■ Activity: Show all lines of the listing that contain the word "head".

■ Supplied information:
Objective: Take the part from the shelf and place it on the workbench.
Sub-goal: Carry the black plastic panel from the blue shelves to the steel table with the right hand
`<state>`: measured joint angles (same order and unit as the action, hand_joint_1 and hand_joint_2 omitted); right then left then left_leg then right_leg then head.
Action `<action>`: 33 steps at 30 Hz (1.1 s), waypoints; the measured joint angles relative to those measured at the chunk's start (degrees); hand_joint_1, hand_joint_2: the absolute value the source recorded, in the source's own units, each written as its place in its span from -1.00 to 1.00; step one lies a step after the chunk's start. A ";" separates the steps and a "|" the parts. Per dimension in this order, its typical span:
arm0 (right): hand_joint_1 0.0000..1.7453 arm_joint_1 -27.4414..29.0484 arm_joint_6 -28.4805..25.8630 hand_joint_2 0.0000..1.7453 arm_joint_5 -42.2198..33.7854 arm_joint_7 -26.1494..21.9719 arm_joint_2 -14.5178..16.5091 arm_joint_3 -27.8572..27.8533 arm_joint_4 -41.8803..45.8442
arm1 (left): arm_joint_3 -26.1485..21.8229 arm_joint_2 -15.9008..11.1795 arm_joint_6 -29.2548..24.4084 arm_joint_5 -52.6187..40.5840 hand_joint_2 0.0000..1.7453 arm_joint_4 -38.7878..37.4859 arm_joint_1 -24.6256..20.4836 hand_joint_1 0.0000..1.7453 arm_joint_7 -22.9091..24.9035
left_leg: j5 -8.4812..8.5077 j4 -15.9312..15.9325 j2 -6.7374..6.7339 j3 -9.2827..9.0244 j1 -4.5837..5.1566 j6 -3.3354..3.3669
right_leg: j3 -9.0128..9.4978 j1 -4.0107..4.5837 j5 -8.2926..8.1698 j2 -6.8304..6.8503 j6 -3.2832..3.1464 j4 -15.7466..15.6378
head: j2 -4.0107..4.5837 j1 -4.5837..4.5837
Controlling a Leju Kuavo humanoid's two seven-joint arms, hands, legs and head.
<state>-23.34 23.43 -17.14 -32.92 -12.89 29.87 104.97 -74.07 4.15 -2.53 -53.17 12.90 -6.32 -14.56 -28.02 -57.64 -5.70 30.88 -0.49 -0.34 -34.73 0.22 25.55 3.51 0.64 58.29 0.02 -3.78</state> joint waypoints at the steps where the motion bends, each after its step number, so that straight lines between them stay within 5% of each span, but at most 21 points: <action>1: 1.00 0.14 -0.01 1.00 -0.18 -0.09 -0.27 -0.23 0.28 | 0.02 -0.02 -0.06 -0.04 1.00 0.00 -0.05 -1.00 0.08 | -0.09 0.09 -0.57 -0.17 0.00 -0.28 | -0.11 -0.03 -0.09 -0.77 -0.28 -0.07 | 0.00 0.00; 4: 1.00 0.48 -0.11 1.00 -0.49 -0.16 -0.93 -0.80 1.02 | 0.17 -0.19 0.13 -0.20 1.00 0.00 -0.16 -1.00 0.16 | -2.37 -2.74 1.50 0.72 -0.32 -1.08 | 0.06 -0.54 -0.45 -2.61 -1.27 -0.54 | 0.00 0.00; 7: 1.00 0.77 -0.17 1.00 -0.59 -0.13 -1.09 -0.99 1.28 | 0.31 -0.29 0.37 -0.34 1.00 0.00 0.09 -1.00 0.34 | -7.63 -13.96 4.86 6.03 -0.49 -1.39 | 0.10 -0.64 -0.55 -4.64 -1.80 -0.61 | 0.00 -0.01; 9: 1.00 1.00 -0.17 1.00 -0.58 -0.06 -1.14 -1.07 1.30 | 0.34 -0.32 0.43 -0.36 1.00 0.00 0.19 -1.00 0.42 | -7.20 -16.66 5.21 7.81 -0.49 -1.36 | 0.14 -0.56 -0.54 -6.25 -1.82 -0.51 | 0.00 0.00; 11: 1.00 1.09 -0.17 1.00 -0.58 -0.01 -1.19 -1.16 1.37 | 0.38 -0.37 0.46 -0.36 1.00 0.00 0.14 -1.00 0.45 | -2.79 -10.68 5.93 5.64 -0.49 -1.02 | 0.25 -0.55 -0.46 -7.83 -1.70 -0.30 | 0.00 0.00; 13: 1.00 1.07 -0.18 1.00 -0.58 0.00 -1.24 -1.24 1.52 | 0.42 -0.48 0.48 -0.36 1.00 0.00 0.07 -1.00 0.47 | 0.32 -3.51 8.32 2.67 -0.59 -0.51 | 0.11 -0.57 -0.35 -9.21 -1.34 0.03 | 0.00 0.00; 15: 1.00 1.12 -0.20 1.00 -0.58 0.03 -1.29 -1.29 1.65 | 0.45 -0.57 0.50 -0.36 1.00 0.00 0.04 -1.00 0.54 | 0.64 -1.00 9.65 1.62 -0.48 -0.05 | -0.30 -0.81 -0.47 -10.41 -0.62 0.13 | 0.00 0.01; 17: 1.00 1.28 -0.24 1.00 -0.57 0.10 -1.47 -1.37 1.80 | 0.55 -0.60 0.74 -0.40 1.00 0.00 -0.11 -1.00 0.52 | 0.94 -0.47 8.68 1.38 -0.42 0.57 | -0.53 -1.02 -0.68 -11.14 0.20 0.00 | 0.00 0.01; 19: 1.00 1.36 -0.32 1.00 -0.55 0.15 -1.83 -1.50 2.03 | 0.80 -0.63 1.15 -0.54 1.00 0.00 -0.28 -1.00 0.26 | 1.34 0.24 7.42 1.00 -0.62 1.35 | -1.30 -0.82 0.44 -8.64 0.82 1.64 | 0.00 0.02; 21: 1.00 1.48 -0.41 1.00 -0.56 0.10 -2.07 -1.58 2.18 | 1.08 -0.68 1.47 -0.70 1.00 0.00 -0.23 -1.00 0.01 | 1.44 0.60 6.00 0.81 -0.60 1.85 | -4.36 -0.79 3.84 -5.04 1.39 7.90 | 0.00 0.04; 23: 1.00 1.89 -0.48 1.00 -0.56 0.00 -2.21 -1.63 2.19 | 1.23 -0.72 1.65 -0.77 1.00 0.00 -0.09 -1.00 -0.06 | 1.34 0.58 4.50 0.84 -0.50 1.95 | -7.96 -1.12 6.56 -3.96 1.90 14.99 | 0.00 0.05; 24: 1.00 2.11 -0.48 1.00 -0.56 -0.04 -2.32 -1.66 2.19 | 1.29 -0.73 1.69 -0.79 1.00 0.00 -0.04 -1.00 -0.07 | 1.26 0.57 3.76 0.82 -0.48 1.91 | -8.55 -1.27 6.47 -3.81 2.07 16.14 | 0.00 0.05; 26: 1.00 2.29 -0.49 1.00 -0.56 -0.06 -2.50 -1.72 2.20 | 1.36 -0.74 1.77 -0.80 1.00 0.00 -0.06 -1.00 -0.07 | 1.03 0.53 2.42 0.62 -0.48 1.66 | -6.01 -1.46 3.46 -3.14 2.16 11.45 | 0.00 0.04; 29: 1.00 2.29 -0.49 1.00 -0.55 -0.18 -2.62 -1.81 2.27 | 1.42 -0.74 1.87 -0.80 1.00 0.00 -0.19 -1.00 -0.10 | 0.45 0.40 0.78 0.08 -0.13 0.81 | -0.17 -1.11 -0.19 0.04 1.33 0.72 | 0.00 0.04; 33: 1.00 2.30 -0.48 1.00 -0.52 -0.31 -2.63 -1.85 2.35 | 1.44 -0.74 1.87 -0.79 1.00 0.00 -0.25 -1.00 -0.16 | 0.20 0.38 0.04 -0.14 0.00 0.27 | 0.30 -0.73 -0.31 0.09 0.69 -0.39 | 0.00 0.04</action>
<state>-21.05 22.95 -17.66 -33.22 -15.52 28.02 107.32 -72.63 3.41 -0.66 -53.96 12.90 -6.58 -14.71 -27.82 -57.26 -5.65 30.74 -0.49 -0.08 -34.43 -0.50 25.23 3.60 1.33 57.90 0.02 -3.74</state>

■ Result of the exercise:
`<state>`: measured joint angles (same order and unit as the action, hand_joint_1 and hand_joint_2 omitted); right then left then left_leg then right_leg then head.
head: j2 -4.0107..4.5837 j1 -4.5837..4.5837
Controlling a Leju Kuavo humanoid's two seven-joint arms, hands, legs and head.

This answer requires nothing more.